The MDGs agenda was an excellent example of the kind of results framework that we always want in our project documents. The MDGs brilliantly used the lingo of results-based management. Everything was measurable. I would always revert back to MDGs as reference point whenever I would run into difficulties of how to define and word a result statement or set a goal, target and indicator for projects. So for me, the MDGs framework was a tutoring document on how a comprehensive but clear and simple set of development objectives could be set and communicated.

But it was not only the simplicity and technical robustness. The MDGs were speaking about the problems that the common man, women and children were facing in the developing country. It was the same agenda that politicians would use in their political campaigns. It was the agenda of the civil servants, civil society, and philanthropists. It was the agenda of a father and mother for themselves and their children. As it was everyone’s agenda, it was easier to promote, not only by a development practitioner like myself, but for everyone.

Mr. Ahsan Iqbal, Federal Minister for Planning, Development and Reform in Pakistan spoke with a group of newly inducted civil servants about the MDGs. He narrates his conversation: “They said it was a foreign agenda and as part of our international commitment, we have to achieve it. On this I asked them: don’t you think education, health, poverty, etc… are issues of Pakistan as well? They said, yes of course. I asked again: why are then we calling MDGs a foreign agenda. Shouldn’t it be an agenda for Pakistan? Shouldn’t we call [them] National Development Goals? They all agreed.”

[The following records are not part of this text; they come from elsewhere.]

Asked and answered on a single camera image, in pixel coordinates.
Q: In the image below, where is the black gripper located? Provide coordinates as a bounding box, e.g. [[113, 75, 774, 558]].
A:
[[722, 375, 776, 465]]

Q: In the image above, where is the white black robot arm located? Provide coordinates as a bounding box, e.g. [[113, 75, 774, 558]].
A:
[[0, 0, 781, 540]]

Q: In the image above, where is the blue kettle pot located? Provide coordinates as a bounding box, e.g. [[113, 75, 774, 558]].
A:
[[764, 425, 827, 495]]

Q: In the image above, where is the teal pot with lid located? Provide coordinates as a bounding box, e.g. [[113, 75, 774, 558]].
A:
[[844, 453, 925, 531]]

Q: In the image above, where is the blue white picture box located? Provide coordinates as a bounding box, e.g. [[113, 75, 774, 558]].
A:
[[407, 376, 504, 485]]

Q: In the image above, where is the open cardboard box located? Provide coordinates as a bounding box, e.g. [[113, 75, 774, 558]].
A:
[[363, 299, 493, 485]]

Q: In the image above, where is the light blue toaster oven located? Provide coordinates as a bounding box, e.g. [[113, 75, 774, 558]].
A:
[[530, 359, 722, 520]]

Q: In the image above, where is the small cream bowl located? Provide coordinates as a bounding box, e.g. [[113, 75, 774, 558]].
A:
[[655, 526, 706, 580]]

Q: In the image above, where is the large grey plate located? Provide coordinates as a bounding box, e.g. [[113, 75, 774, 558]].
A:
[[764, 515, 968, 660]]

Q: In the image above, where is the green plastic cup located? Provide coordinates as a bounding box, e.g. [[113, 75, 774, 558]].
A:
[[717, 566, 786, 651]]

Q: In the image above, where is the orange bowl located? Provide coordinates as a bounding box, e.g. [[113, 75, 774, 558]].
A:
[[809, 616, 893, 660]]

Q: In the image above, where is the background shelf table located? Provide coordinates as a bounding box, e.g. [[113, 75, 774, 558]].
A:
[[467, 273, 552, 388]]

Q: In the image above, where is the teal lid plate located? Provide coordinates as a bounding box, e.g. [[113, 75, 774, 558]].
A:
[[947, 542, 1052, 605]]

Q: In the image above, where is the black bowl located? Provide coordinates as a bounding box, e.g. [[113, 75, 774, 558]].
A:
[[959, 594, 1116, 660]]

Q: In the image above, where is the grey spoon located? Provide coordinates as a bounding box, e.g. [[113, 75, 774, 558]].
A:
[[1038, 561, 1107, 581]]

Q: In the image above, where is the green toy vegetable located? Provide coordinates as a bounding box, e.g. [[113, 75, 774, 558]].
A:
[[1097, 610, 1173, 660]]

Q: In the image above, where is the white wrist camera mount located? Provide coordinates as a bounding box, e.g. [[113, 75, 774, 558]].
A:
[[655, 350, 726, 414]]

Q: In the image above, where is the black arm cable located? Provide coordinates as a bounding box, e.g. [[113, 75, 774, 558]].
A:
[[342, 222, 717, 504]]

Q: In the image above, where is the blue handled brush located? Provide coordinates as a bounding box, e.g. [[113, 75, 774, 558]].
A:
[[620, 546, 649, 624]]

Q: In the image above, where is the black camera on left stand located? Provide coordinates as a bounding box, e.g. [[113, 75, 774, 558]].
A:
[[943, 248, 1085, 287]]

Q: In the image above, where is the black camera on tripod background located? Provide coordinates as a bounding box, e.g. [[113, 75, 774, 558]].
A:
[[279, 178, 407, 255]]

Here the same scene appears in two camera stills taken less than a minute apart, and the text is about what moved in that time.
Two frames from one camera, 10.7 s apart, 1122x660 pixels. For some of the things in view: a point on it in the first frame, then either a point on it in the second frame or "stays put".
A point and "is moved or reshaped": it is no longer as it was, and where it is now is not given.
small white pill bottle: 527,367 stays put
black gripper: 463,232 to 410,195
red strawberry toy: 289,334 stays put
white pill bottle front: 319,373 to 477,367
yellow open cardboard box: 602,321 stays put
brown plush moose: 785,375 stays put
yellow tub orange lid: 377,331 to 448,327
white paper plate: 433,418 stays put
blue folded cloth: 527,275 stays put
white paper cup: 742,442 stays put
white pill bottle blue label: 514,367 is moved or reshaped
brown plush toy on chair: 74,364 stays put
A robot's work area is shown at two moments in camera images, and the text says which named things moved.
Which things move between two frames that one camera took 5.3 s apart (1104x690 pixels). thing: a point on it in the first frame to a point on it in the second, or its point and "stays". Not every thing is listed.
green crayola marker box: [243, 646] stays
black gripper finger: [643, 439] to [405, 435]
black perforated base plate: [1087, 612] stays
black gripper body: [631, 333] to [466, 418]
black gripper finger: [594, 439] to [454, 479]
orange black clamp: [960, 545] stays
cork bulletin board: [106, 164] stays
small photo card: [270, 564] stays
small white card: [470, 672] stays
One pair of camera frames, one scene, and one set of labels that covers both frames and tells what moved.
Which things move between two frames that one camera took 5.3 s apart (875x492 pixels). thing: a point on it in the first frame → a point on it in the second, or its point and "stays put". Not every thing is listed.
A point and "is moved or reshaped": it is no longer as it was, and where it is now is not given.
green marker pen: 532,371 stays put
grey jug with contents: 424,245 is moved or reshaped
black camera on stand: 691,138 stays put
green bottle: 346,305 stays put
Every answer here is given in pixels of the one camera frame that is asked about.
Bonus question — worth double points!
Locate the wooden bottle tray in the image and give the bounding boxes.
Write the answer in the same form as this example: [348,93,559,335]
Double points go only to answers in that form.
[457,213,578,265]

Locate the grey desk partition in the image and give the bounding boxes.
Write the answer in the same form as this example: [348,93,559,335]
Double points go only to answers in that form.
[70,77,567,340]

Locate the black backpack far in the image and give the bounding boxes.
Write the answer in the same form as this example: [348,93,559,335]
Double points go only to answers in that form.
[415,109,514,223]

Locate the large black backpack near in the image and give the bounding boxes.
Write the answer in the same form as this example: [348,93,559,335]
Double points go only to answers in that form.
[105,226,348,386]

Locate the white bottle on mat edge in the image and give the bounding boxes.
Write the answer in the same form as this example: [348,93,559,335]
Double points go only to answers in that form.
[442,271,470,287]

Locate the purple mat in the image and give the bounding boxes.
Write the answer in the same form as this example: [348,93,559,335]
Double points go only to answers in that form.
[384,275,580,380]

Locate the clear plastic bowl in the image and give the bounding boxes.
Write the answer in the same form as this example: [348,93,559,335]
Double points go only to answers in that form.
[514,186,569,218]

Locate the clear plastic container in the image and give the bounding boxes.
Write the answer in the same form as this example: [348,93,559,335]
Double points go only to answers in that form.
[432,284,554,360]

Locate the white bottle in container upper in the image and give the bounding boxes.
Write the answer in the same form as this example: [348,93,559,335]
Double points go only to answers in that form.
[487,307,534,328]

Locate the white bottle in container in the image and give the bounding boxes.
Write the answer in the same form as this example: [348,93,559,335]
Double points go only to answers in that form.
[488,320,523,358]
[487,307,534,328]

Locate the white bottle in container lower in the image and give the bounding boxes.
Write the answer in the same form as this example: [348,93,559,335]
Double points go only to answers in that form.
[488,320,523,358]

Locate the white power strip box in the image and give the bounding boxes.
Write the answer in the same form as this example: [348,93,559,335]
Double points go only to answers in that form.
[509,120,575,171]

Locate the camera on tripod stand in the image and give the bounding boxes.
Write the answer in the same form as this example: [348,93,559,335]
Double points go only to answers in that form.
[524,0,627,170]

As we transition to the Sustainable Development Goals, I hope that somehow we retain these unique characteristics of the MDGs. As Albert Einstein said, “Not everything that can be counted counts, and not everything that counts can be counted.” Let’s keep the post-2015 development agenda simple but powerful, and convey it in the language that everyone understands.

As we approach the end of 2015, UNDP experts and practitioners share their experiences and views on working with the Millennium Development Goals over the last 15 years, and reflect on the transition to the new Sustainable Development Goals.